(LISTED ENTRIES)
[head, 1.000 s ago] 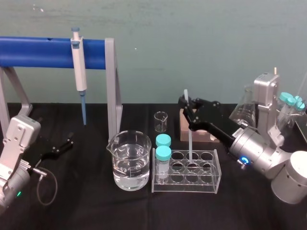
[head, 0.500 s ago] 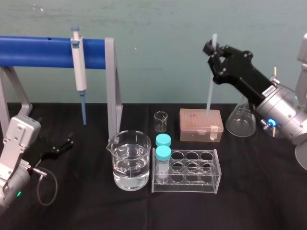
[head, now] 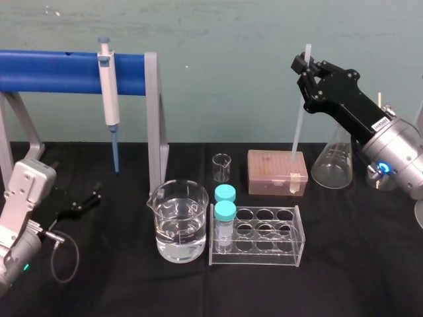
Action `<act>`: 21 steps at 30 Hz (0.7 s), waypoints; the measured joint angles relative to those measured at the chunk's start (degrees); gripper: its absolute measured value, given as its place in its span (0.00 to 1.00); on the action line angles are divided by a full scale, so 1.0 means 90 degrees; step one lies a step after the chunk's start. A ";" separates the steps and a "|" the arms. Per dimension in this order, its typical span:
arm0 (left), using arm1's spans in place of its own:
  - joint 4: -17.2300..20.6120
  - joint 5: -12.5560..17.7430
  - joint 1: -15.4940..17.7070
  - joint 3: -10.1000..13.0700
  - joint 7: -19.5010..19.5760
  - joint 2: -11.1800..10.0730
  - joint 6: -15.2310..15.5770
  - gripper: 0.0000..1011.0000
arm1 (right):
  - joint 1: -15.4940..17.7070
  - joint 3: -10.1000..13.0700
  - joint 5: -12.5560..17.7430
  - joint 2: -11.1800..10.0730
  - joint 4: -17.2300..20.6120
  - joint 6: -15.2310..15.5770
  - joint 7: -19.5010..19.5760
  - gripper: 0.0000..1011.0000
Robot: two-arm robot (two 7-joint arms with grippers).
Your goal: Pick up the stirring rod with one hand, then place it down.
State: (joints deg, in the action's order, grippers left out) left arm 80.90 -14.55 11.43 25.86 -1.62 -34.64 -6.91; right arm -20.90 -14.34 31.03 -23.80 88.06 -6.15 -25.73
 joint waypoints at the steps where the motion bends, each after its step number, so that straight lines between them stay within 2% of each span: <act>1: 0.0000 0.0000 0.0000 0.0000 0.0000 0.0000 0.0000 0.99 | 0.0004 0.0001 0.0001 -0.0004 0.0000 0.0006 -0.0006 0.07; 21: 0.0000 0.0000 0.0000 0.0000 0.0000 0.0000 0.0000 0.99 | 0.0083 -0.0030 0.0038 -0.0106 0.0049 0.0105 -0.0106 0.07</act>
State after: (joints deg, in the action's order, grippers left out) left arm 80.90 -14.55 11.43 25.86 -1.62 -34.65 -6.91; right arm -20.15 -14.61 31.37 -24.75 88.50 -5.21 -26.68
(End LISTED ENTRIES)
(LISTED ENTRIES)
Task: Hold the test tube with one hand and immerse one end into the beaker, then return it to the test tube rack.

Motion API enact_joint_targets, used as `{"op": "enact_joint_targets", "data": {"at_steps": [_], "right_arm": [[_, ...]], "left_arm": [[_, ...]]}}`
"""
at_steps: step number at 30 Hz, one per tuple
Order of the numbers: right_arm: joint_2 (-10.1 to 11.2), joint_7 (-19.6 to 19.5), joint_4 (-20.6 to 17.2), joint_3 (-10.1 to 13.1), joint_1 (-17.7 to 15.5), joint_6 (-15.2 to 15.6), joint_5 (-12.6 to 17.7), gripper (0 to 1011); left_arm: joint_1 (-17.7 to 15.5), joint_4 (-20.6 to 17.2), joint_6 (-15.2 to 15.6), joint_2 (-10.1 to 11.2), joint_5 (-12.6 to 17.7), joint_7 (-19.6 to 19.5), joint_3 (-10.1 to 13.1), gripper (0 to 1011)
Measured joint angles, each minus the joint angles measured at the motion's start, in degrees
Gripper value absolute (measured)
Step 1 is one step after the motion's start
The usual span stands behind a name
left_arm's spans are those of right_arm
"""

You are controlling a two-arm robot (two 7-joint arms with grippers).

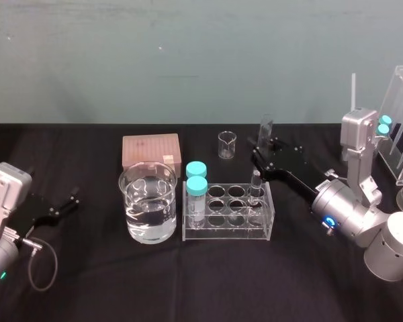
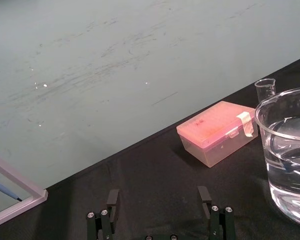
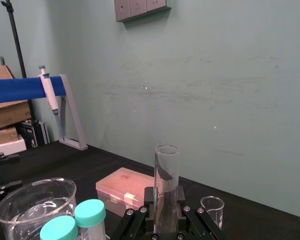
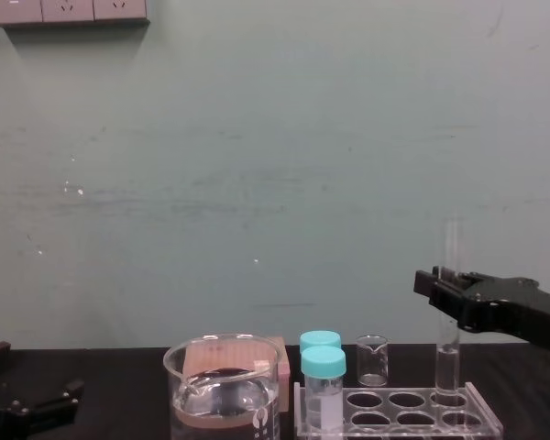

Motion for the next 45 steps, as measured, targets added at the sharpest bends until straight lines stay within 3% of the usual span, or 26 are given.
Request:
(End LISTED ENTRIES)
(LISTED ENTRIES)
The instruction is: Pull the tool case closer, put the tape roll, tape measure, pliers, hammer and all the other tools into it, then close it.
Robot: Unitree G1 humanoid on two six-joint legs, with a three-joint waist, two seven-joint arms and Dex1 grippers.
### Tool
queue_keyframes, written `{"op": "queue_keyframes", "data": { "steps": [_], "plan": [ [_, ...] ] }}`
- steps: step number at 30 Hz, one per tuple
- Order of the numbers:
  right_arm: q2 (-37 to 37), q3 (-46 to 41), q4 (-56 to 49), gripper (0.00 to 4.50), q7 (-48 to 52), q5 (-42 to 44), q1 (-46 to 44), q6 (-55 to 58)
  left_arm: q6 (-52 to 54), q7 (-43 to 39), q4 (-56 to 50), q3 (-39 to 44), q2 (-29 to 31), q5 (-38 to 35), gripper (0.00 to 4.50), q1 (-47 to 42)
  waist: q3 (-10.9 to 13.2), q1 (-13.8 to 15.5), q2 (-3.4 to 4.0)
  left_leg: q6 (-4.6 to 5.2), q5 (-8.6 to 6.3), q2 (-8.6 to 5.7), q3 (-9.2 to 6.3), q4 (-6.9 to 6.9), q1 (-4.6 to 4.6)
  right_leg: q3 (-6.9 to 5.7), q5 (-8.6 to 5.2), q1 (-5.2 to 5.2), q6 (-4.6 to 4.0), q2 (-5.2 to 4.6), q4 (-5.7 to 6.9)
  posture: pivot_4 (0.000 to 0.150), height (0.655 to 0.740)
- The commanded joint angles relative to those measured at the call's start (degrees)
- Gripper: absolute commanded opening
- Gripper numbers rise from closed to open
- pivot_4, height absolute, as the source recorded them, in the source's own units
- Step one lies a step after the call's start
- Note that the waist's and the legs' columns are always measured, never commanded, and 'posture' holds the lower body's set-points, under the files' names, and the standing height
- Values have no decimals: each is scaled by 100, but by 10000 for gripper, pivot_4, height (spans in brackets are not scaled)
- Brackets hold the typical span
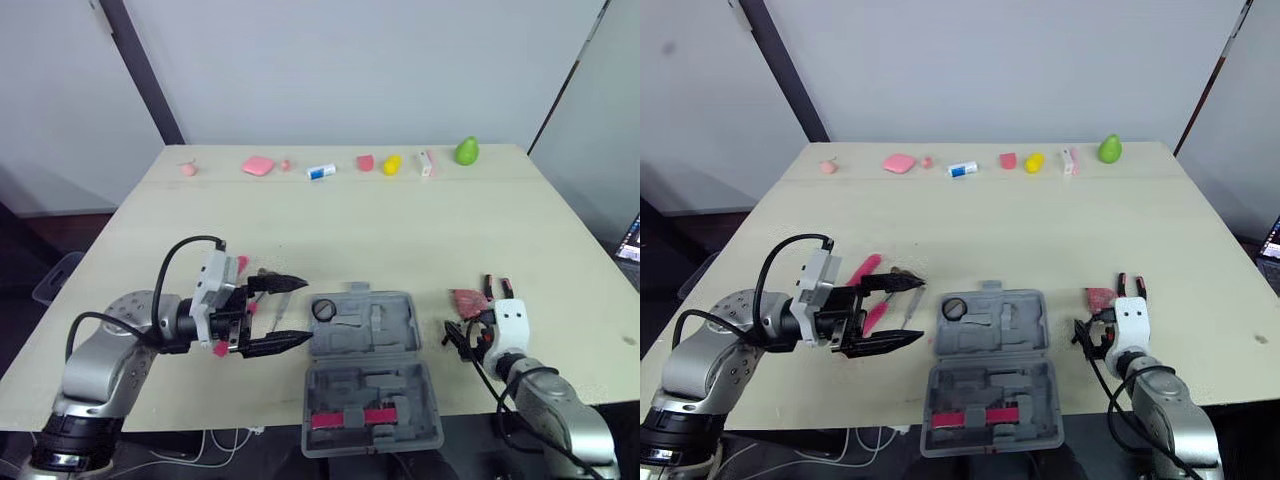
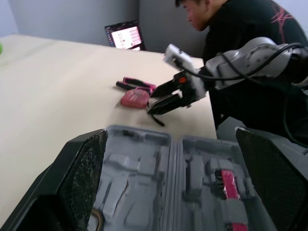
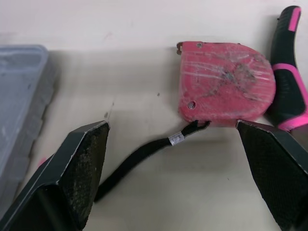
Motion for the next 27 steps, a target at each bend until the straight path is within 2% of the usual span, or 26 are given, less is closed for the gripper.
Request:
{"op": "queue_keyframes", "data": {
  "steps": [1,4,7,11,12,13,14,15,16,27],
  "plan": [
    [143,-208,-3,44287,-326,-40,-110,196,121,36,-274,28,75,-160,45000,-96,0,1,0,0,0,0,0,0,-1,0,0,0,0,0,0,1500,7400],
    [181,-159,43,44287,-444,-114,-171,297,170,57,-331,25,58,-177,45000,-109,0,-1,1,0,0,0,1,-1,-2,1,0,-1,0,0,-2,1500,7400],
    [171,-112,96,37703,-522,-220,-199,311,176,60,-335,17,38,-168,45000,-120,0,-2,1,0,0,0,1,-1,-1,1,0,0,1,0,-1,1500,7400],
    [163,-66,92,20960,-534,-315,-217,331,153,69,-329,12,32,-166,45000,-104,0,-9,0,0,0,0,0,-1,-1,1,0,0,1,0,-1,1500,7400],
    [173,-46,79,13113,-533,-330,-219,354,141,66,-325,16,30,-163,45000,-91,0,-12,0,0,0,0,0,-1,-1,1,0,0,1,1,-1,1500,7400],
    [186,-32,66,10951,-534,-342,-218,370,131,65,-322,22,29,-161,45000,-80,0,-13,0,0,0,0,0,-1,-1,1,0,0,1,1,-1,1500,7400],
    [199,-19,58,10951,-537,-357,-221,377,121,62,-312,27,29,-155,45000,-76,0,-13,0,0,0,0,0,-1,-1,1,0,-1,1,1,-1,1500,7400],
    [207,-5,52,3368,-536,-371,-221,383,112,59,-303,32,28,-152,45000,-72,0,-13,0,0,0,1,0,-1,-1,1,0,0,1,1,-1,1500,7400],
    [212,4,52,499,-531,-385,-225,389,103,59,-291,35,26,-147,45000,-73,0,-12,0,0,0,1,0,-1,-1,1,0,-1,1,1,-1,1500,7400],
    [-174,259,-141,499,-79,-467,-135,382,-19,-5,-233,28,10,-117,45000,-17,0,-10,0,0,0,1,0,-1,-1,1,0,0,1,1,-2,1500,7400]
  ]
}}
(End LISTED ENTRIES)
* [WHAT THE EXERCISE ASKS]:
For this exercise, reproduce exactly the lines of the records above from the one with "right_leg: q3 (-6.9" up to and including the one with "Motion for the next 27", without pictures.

* [ANSWER TO THE PROBLEM]:
  right_leg: q3 (-6.9 to 5.7), q5 (-8.6 to 5.2), q1 (-5.2 to 5.2), q6 (-4.6 to 4.0), q2 (-5.2 to 4.6), q4 (-5.7 to 6.9)
  posture: pivot_4 (0.000 to 0.150), height (0.655 to 0.740)
- The commanded joint angles relative to those measured at the call's start (degrees)
- Gripper: absolute commanded opening
- Gripper numbers rise from closed to open
- pivot_4, height absolute, as the source recorded them, in the source's own units
- Step one lies a step after the call's start
- Note that the waist's and the legs' columns are always measured, never commanded, and 'posture' holds the lower body's set-points, under the files' names, and the standing height
- Values have no decimals: each is scaled by 100, but by 10000 for gripper, pivot_4, height (spans in brackets are not scaled)
- Brackets hold the typical span
Motion for the next 27 steps, a target at each bend until the straight path is within 2% of the usual span, or 26 are given, less is closed for the gripper.

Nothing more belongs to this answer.